*Prompt*
Only certain lines below are wanted: those starting at the line containing "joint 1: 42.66" and ending at the line containing "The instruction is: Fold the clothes", both included, each retyped exactly.

*Recorded data*
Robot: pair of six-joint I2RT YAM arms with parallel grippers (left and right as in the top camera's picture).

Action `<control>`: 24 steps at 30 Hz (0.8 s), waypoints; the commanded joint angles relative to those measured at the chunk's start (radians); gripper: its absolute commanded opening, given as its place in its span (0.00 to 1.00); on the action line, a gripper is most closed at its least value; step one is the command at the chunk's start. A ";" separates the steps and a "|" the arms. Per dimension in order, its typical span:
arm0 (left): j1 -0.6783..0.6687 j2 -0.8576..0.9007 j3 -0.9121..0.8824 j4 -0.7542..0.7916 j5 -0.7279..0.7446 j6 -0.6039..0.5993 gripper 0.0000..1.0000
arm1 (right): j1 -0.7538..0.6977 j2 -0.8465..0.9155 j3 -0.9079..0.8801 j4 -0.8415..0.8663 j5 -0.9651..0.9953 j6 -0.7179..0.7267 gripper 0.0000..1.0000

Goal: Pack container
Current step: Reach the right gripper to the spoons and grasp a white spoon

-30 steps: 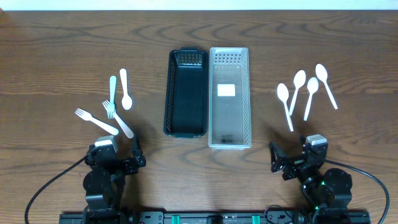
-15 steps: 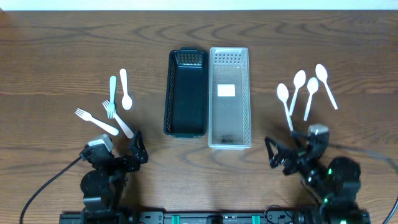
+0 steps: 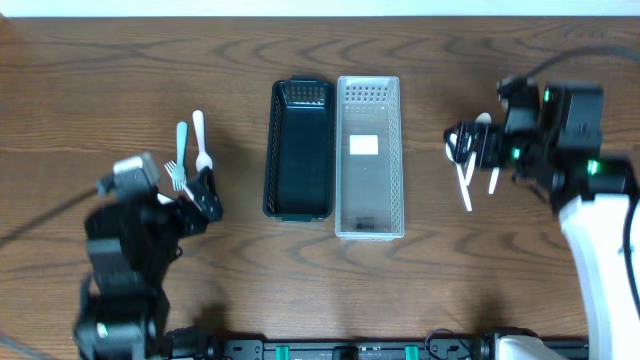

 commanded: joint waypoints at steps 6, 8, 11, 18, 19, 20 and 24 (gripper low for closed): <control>0.001 0.414 0.311 -0.222 0.006 0.139 0.98 | -0.164 0.201 0.159 0.008 0.170 -0.104 0.95; 0.001 0.474 0.321 -0.231 0.006 0.138 0.98 | -0.217 0.256 0.168 0.013 0.217 -0.117 0.95; 0.001 0.532 0.321 -0.242 0.006 0.139 0.98 | -0.278 0.349 0.185 0.020 0.217 -0.167 0.92; 0.001 0.594 0.320 -0.272 -0.111 0.138 0.98 | -0.311 0.562 0.264 0.057 0.259 -0.292 0.85; 0.001 0.597 0.320 -0.279 -0.111 0.138 0.98 | -0.311 0.589 0.282 0.058 0.267 -0.308 0.84; 0.001 0.598 0.319 -0.282 -0.111 0.138 0.98 | -0.311 0.614 0.301 0.056 0.271 -0.327 0.84; 0.001 0.600 0.319 -0.283 -0.111 0.138 0.98 | -0.311 0.689 0.346 0.058 0.293 -0.336 0.81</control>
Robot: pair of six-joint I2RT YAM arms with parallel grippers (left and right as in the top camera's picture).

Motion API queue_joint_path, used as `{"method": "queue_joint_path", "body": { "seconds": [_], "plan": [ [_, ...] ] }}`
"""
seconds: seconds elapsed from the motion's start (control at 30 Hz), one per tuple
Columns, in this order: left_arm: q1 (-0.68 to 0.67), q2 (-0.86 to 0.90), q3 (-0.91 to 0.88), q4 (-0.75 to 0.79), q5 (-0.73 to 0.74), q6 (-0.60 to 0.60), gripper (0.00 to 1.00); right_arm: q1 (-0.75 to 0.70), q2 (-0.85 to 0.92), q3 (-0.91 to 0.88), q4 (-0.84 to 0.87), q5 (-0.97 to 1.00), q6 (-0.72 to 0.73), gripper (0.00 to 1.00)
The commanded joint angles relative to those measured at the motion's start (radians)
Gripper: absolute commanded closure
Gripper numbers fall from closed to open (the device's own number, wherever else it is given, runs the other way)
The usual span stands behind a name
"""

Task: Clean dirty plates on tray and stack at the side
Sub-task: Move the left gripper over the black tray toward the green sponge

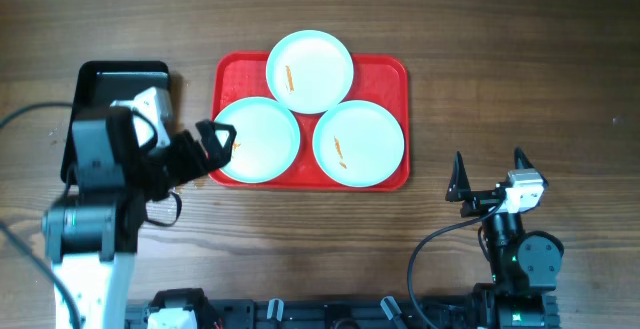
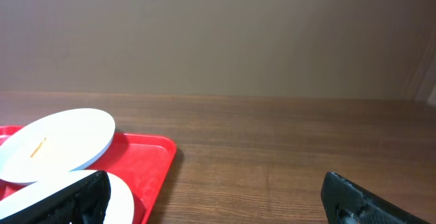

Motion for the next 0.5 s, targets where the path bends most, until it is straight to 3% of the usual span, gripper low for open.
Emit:
{"method": "queue_joint_path", "body": {
  "seconds": [0.0,0.03,0.07,0.17,0.27,0.47],
  "plan": [
    [-0.003,0.099,0.029,-0.008,0.062,0.023,0.0,-0.001,-0.006,-0.001,0.002,0.01,-0.018,0.0],
    [-0.003,0.118,0.029,-0.008,0.045,0.019,0.0,-0.001,-0.006,-0.001,0.002,0.01,-0.018,0.0],
    [-0.003,0.146,0.042,-0.037,-0.127,-0.109,0.0,-0.001,-0.006,-0.001,0.002,0.01,-0.018,0.0],
    [0.006,0.233,0.15,-0.126,-0.471,-0.189,0.0,-0.001,-0.006,-0.001,0.002,0.01,-0.018,0.0],
    [0.09,0.359,0.267,-0.125,-0.523,-0.187,0.0,-0.001,-0.006,-0.001,0.002,0.01,-0.018,0.0],
    [0.258,0.597,0.28,0.0,-0.586,-0.188,0.0,-0.001,-0.006,-0.001,0.002,0.01,-0.018,0.0]
  ]
}}
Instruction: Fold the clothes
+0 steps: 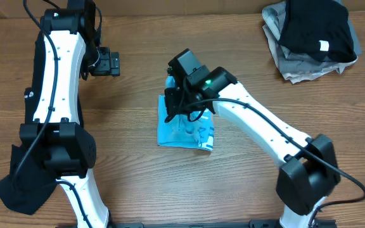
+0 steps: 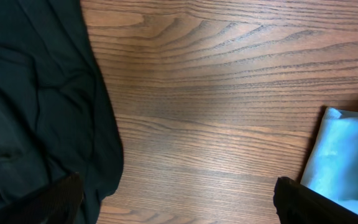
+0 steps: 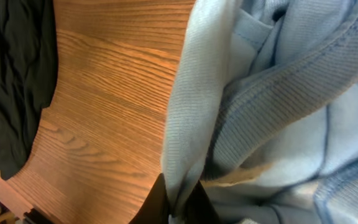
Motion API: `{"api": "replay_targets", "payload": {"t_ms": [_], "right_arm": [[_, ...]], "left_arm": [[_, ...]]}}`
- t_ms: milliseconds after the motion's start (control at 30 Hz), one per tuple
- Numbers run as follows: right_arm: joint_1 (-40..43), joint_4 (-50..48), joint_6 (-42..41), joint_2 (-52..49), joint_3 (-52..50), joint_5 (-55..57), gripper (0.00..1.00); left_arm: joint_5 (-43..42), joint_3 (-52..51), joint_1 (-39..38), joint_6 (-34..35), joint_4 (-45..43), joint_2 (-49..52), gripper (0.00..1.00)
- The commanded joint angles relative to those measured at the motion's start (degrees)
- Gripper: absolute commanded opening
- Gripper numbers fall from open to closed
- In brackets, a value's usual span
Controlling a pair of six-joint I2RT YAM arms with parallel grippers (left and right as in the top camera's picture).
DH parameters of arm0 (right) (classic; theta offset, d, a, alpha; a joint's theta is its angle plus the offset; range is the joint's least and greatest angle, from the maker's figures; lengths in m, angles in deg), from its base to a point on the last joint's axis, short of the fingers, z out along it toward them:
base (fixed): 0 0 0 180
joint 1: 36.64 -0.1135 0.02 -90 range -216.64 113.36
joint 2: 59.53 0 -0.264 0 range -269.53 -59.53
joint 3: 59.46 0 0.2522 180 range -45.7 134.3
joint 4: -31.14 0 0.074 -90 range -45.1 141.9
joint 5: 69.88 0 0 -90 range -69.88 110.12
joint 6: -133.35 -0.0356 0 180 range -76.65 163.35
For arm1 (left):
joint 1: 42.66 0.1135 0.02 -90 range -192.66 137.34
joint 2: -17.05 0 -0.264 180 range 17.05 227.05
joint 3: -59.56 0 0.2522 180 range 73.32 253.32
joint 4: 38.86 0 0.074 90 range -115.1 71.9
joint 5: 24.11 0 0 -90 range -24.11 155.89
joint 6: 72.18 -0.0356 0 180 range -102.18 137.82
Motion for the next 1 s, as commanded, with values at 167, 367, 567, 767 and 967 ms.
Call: {"api": "replay_targets", "payload": {"t_ms": [167,367,567,767,967], "right_arm": [[-3.6,-5.2,0.2,-3.1,1.9,-6.6,0.49],[-2.1,0.0,3.0,0.4,6.6,-7.1,0.56],[1.5,13.6,3.0,2.5,9.6,3.2,0.6],[2.6,17.9,3.0,2.4,3.6,6.7,0.59],[2.6,16.4,2.7,2.4,-5.5,6.9,0.37]], "left_arm": [[-0.5,1.1,0.3,-0.5,-0.9,0.1,1.0],[-0.6,1.1,0.3,-0.4,-0.9,0.1,1.0],[-4.4,1.1,0.3,-0.5,-1.7,0.1,1.0],[-6.5,1.1,0.2,-0.9,-2.0,0.3,1.0],[-6.5,1.1,0.2,-0.9,-2.0,0.4,1.0]]}}
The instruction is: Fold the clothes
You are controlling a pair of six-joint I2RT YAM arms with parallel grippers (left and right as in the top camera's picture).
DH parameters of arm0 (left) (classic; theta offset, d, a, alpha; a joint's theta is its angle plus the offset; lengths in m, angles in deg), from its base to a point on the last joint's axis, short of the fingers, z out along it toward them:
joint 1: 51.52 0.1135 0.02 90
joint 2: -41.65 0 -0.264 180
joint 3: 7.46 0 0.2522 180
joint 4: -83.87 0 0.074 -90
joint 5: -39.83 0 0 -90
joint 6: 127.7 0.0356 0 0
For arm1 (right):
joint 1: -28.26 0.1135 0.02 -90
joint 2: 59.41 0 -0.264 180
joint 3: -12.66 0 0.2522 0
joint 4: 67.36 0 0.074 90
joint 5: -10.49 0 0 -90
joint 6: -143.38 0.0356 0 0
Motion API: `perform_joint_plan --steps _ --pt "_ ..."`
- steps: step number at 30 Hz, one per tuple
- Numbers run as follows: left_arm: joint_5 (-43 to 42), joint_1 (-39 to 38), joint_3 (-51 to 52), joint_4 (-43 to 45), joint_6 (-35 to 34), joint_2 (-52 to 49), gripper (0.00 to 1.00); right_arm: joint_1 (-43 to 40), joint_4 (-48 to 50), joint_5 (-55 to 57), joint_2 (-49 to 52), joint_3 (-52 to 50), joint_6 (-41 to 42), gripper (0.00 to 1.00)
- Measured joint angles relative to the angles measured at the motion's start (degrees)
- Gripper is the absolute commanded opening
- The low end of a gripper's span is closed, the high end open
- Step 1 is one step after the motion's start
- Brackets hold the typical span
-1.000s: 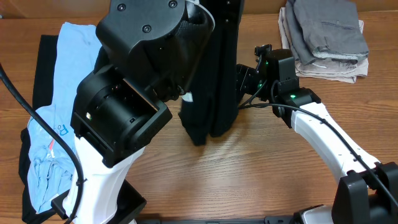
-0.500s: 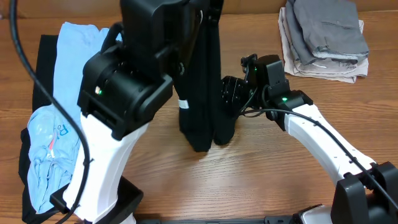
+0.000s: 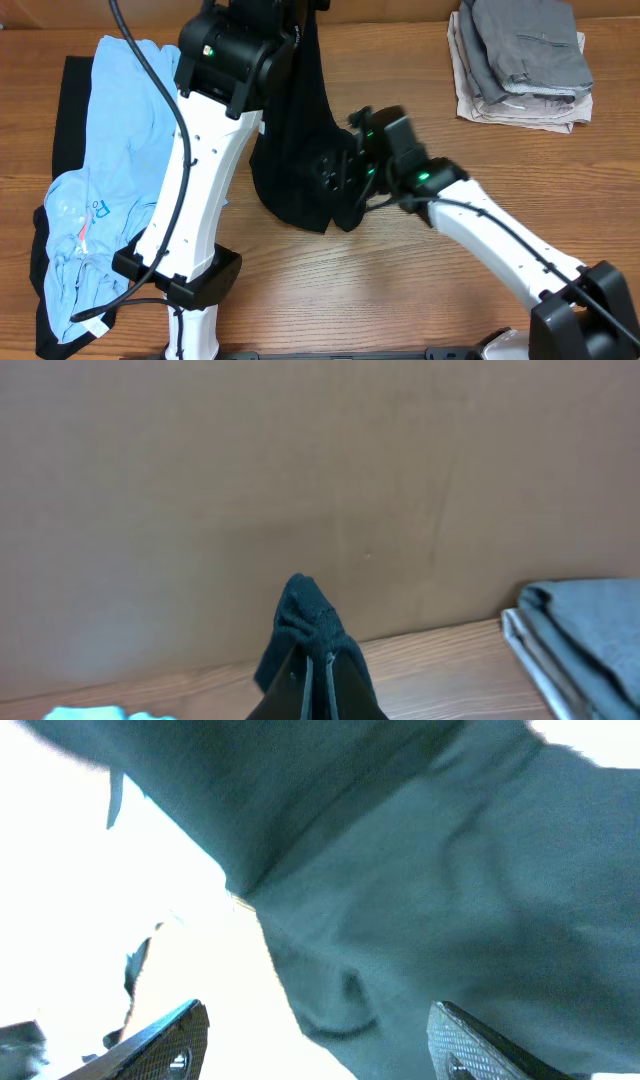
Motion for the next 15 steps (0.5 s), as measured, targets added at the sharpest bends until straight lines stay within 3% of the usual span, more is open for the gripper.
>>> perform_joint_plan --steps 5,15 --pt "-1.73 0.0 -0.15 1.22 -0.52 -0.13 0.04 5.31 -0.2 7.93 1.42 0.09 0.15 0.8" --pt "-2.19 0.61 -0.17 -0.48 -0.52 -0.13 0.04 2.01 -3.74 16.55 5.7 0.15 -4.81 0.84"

*Exercise solution*
joint 1: 42.66 0.1135 0.02 -90 range -192.66 137.34
joint 2: -17.05 0 -0.264 180 range 17.05 227.05
joint 3: -59.56 0 0.2522 180 range 73.32 253.32
joint 4: 38.86 0 0.074 90 range -115.1 71.9
joint 5: 24.11 0 0 -90 range -24.11 155.89
joint 6: 72.18 -0.0356 0 180 range -102.18 137.82
Motion for the next 1 s, as commanded, with values at 167, 367, 567, 767 and 967 ms.
Call: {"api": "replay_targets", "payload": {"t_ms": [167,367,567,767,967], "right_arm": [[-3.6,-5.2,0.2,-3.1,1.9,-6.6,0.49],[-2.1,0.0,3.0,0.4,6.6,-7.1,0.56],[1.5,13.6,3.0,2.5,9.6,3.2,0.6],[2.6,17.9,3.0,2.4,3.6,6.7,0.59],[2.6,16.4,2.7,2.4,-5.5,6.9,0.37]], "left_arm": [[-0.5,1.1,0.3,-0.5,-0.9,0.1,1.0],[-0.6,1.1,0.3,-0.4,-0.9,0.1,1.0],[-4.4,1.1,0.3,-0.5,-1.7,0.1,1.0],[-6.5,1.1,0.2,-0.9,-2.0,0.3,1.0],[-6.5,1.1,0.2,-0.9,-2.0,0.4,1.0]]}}
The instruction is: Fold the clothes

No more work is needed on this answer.